Because the truth is, people do have to worry about money.
Yes, even writers.
Even writers who are working on books.
And it can be really, really tough to make a living as a writer.
The first thing that shocked me was that you can’t just snap your fingers and get a book deal (astounding, I know).
So even if you want to write a book really bad (really really bad) that doesn’t mean that you’re ready. You might be still developing skills, or developing your idea, or developing your platform. It doesn’t mean you won’t ever write a book, it just means you might not get a book deal the instant you want one. I had to wait five years.
And so while aspiring authors are waiting to write their books, what do they do?
I found out really quickly that I had to creative if I was going to make a living as a writer:
I searched Craigslist on writing.
I wrote copy for advertisements.
I helped people write content for their websites.
I worked on a couple of ghostwriting projects.
And after a few years of writing gimmicky ads for weight-loss programs and pamphlets for neon sign repair, I realized this was not going to be as glamorous as I had hoped. And oh, by the way, still no luck on that book deal.
The worst part about all of it was that I wasn’t really making that much money.
I was barely (barely) paying my bills. And I wasn’t even doing it all with writing. I was substitute teaching a couple days each week, and taking on just about anything besides lawn-mowing that anyone would pass my way. I kept at it, even when it was difficult, but some days I really wanted to quit. And I’m glad I did, because I learned a lot.
One thing I learned is that there is a difference between artist and producers.
Artists (writers) like me tend to not be great producers. By that I mean that we’re great at making things beautiful, but we’re really not that great at convincing people to buy them.
I feel really lucky that during this whole process I met my husband, who happens to be a great producer, and he was able to help me market myself in a way that got me better, higher-paying writing jobs.
He was also able to help me land my book deal.
But since I get that not everyone has a situation like mine, my advice would be this: If you’re not a producer, you have to either find someone who is, and ask for help, or you’re going to have to stretch yourself to become one.
The other thing I learned is that, if glamour is what you’re looking for, writing isn’t it.
If you’re in the profession for the glamour, you might as well just quit.

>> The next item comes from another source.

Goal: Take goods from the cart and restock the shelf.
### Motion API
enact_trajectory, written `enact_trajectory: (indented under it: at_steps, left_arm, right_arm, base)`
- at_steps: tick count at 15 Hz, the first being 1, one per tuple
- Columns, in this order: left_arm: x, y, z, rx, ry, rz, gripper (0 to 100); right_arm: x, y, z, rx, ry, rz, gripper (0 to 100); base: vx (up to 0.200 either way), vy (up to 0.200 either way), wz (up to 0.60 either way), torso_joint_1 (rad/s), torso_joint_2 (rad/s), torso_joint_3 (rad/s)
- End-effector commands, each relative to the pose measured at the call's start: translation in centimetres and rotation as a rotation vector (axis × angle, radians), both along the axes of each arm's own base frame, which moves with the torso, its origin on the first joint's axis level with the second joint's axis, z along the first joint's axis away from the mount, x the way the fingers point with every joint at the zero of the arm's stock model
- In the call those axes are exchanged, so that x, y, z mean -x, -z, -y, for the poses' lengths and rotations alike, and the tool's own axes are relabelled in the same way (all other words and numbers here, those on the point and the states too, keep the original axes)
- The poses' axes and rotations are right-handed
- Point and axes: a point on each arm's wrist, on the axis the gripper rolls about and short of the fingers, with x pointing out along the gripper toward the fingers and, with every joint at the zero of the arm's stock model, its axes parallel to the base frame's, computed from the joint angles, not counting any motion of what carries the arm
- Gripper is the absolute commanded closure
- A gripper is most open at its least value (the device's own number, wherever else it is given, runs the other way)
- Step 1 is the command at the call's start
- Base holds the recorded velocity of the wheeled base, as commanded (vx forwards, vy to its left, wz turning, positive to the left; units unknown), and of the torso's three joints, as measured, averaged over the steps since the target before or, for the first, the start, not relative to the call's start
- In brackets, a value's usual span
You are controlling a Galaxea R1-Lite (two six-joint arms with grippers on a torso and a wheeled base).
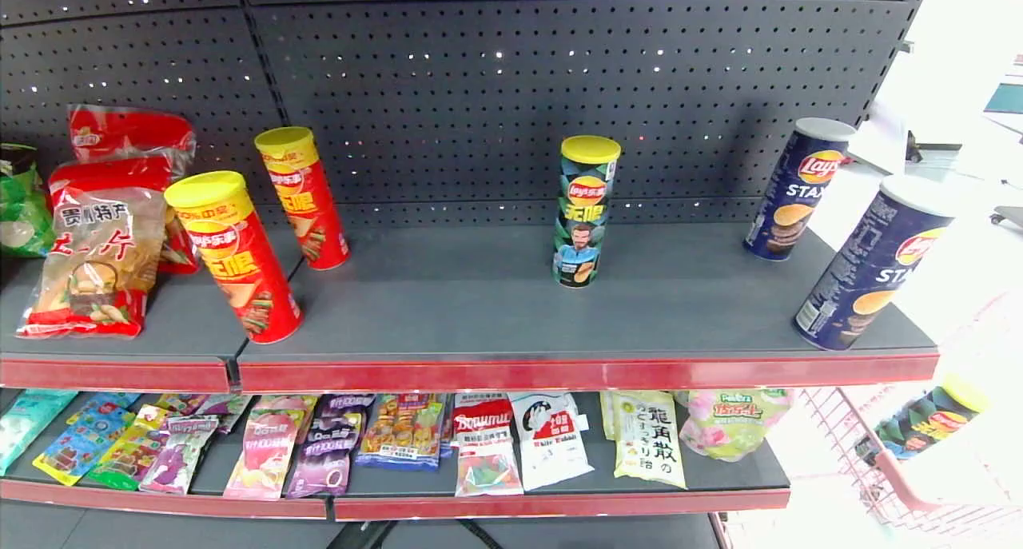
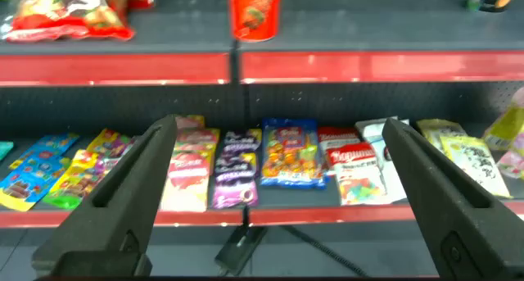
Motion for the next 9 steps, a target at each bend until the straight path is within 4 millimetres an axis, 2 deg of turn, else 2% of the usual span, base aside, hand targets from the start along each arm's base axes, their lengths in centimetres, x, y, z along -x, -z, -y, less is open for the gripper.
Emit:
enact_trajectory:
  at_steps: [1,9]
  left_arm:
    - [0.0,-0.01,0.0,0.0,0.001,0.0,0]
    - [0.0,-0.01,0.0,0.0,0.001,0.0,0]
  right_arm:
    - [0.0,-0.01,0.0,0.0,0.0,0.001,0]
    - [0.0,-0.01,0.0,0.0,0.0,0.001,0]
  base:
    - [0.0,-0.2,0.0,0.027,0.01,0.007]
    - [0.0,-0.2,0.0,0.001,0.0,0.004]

Because even once I got my first book contract, I still spent early mornings sitting at my in-law’s kitchen table over Christmas break pounding out 1000-4000 words at a time, words that I wasn’t sure were even good. There were some moments of inspiration, sure, but most moments are spent questioning yourself and your craft, and feeling awful because you aren’t sure how this whole thing is going to come together.
This is all part of the process, and it’s not glamorous.

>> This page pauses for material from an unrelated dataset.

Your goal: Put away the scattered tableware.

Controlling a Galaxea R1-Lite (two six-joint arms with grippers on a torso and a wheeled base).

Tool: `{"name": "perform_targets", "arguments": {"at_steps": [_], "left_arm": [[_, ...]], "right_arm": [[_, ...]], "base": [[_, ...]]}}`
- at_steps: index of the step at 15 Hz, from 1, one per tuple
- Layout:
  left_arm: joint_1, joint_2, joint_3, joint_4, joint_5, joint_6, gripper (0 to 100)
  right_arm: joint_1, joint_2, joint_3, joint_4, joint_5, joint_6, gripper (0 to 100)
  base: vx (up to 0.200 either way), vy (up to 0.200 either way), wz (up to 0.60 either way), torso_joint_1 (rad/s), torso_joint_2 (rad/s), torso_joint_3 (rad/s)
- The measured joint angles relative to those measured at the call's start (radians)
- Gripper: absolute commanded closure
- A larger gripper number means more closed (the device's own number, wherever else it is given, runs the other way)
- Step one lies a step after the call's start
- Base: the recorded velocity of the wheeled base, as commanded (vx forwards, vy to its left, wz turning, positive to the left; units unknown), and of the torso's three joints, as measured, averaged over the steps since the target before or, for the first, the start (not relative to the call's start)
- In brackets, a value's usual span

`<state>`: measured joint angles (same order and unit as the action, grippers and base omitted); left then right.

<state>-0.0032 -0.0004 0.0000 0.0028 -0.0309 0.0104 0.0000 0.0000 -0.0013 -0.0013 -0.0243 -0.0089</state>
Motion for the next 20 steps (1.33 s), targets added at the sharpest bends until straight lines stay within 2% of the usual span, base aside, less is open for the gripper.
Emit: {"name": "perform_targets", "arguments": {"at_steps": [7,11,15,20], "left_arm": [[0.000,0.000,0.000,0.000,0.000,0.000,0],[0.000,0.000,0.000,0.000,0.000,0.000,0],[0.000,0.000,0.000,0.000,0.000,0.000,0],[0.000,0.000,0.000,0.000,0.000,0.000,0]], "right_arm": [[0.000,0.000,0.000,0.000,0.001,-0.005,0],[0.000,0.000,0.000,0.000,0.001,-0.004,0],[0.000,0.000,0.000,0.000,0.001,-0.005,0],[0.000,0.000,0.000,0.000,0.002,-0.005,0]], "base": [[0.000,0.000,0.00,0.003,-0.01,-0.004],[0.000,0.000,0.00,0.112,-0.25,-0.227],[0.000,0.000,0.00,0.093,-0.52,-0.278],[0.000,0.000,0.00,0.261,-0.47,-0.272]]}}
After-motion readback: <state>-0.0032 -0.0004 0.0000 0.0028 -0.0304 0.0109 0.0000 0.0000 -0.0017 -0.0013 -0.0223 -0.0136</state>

It’s pajamas and messy buns.
It’s tears sometimes because you’re tired of living paycheck to paycheck.
But yes, I believe you can make it work, if you’re committed and creative and keep at it.

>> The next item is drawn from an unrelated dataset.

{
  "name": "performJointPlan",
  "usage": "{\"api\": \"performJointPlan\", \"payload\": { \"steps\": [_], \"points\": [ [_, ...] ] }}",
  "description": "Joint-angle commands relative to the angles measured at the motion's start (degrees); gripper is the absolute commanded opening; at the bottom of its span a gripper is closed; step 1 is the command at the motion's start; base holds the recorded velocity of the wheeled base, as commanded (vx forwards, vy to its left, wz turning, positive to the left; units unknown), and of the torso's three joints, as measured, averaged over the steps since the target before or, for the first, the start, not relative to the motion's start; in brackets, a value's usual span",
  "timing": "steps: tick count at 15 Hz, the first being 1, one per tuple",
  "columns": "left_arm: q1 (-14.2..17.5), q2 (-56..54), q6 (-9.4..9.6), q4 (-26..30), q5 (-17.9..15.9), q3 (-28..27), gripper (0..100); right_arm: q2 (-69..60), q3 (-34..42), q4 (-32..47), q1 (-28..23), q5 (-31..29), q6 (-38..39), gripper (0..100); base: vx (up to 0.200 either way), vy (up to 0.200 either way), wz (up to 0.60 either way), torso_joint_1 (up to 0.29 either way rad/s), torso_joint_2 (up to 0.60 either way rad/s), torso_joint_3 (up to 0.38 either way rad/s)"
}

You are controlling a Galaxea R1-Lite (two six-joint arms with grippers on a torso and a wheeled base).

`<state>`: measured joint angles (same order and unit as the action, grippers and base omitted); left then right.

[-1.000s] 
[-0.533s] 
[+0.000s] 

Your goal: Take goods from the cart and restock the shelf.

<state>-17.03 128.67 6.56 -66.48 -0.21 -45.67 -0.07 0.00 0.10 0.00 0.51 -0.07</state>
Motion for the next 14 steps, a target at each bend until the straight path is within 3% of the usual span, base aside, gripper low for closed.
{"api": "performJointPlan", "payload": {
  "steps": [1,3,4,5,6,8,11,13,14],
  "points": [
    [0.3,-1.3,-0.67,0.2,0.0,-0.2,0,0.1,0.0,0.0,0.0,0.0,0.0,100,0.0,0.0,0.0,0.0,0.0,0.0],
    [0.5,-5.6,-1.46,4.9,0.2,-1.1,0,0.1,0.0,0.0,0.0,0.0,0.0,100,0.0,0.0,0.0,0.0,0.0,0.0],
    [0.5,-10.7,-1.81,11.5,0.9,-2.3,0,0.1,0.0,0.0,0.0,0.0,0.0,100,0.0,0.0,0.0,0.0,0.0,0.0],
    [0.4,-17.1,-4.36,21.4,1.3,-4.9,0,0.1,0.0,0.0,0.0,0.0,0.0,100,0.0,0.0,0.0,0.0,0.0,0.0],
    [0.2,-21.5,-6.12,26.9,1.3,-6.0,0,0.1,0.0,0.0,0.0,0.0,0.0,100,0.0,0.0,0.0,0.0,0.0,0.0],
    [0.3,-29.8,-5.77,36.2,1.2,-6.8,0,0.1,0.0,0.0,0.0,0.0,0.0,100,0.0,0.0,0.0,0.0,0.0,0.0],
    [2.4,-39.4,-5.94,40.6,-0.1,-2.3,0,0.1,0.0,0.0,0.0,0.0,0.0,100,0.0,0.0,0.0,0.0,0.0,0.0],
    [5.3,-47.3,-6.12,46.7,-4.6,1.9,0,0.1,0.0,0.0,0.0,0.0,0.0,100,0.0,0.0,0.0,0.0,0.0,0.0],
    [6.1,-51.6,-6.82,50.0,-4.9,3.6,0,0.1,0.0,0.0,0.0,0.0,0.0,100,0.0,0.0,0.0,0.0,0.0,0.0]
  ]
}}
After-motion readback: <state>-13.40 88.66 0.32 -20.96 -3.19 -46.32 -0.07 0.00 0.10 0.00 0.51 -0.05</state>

Sometimes you have to work at Starbucks in the meantime, but you learn that you’re not too good to make lattes, and you might even get some interesting stories out of the deal. And for all the grief you’ve experienced, and the disappointment, and the days where you think, “this will never work” you also start to see lives changed.
And if you make it that far…
You can be sure you’re in it for the right reasons.
Allison is a writer, managing editor of Prodigal Magazine and author of Packing Light: Thoughts on Living Life with Less Baggage (Moody, 2013). She lives in Minneapolis, Minnesota with her husband darrell. You can follow her daily on Twitter or Facebook.
[Picture: maluni, Flickr]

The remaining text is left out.